Extract every line below that contains the word "office".

[Stored items from a collection]
⟨

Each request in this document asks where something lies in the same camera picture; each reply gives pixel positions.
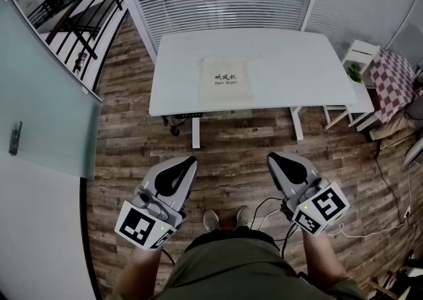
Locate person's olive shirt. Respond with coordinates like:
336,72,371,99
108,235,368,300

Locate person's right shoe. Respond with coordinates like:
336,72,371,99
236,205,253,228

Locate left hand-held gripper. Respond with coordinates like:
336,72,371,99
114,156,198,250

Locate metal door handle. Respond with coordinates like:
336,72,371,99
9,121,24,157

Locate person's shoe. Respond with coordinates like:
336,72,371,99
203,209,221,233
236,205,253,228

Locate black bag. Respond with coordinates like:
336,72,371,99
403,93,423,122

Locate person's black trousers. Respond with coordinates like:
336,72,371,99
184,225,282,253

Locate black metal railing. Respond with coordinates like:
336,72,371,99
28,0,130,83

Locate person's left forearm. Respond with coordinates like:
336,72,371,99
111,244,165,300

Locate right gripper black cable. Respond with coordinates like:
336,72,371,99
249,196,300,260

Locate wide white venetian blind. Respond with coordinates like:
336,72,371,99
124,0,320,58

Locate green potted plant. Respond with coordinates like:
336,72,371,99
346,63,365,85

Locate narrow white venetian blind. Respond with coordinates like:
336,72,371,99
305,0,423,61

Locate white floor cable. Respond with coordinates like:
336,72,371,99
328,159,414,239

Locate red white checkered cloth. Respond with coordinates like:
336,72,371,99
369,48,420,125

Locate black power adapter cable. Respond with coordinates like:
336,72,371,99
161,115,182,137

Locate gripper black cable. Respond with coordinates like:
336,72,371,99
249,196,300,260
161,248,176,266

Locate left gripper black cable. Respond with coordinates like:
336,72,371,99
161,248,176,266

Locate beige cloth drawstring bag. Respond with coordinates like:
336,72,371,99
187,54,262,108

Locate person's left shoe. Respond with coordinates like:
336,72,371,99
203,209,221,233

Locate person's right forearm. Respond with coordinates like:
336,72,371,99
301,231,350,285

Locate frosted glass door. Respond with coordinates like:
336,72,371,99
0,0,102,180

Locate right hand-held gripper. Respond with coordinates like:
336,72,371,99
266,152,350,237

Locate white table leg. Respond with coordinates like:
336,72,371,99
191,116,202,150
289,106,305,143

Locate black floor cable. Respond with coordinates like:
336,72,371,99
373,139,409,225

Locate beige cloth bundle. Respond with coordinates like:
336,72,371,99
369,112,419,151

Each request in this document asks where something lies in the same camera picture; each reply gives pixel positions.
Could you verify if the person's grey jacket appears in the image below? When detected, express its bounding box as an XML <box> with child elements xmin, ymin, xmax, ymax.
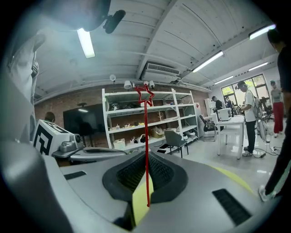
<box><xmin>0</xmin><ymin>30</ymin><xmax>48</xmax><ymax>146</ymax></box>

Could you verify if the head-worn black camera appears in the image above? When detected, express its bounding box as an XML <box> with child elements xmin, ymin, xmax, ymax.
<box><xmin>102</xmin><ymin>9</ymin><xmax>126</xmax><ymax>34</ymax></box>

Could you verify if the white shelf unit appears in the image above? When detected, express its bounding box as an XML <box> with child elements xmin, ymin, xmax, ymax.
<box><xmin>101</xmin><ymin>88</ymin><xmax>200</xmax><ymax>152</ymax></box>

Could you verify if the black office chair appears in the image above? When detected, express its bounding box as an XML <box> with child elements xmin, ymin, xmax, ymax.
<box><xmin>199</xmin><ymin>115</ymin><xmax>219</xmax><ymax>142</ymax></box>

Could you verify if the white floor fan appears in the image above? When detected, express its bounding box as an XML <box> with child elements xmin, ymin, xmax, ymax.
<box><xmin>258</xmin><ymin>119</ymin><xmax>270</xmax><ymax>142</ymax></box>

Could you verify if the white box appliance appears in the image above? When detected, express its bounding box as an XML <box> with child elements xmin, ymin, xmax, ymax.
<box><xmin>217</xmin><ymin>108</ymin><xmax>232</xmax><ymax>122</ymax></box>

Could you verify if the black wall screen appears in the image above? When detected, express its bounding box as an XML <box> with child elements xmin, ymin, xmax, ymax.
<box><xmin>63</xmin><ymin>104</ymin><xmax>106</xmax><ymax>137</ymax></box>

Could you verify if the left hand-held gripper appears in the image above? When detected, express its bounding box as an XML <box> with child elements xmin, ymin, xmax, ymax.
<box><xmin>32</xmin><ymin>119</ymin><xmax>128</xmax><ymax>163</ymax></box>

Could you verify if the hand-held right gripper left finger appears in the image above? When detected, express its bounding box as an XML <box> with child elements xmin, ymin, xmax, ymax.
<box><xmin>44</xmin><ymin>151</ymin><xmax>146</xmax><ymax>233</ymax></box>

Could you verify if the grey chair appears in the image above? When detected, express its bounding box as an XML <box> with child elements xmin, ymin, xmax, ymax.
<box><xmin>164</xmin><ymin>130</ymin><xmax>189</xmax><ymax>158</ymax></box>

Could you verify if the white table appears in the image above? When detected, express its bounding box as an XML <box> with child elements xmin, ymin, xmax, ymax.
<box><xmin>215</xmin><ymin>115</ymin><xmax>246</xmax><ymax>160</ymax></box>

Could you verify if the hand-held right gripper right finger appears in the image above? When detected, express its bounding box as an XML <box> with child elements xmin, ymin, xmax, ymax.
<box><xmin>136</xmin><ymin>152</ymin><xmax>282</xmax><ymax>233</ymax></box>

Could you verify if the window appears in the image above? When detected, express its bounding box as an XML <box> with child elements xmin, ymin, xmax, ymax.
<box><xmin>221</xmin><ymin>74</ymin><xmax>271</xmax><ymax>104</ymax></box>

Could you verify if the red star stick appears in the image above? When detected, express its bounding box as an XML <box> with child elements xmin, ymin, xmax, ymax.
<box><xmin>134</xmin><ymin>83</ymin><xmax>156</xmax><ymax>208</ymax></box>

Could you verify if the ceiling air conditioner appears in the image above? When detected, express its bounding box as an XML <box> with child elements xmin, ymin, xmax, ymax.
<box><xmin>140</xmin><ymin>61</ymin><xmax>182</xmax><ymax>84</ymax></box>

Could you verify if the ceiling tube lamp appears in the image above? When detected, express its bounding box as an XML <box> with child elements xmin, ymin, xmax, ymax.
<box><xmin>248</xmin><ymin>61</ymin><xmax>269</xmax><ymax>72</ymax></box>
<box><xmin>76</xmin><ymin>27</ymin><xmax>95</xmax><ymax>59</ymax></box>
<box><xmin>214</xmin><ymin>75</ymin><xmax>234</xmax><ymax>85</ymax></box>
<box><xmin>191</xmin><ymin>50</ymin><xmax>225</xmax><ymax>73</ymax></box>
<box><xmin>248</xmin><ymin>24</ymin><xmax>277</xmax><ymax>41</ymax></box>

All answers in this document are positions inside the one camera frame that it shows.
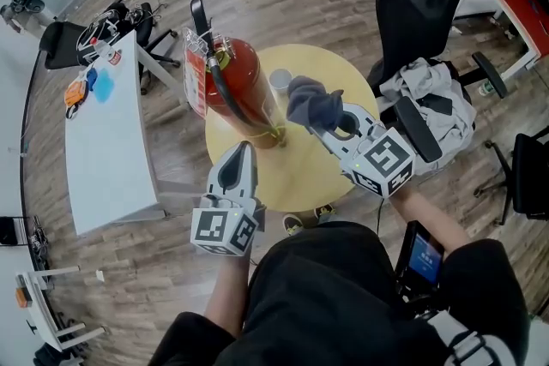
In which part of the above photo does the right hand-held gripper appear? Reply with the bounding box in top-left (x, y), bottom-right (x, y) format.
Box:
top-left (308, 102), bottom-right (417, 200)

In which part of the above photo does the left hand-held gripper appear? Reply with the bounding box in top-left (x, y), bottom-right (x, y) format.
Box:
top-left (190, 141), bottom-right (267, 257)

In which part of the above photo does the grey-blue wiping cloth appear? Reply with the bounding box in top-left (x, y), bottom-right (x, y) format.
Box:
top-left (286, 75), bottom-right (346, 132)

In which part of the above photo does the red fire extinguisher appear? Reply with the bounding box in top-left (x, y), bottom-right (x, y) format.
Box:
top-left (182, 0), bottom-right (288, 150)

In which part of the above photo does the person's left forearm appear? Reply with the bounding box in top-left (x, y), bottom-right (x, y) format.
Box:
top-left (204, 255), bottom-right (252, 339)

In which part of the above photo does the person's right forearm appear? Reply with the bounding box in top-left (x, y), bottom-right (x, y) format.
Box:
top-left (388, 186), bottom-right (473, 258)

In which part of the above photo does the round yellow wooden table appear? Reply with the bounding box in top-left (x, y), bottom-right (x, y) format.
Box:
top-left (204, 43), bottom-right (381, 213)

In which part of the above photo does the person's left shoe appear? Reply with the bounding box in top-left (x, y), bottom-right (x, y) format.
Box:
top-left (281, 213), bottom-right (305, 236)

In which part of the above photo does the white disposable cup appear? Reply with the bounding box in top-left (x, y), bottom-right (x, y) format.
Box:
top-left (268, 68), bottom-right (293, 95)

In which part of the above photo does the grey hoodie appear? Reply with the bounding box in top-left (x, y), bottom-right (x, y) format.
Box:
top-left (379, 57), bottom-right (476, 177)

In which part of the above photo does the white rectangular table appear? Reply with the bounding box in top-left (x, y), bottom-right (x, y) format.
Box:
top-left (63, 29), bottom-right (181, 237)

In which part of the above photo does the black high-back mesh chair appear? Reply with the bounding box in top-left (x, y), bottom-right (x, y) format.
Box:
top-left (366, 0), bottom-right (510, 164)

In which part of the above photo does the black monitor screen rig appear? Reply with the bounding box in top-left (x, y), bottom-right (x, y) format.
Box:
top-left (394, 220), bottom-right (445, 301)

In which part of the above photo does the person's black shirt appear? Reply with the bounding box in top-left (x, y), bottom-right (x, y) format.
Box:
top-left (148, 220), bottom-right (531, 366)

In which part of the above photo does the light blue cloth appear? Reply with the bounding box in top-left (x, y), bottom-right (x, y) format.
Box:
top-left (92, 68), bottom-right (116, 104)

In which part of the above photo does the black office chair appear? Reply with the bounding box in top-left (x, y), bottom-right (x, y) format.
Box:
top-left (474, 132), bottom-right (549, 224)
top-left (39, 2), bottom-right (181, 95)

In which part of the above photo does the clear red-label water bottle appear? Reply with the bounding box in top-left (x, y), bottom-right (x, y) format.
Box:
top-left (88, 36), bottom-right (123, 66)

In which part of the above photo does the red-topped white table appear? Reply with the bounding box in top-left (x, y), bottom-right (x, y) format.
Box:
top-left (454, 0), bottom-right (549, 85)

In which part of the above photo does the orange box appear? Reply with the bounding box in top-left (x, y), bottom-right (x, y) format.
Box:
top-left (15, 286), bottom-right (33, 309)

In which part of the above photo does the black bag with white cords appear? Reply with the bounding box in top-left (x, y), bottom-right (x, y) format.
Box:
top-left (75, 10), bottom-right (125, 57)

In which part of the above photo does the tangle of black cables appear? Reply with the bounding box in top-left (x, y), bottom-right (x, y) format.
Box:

⟩

RESPONSE TO THIS TASK:
Could you verify if the black office chair appears in the image above? When detected, express its bounding box as an XML <box> with child elements xmin, ymin, xmax, ymax.
In which part of the above photo does the black office chair appear? Reply with the bounding box in top-left (x, y), bottom-right (x, y) format.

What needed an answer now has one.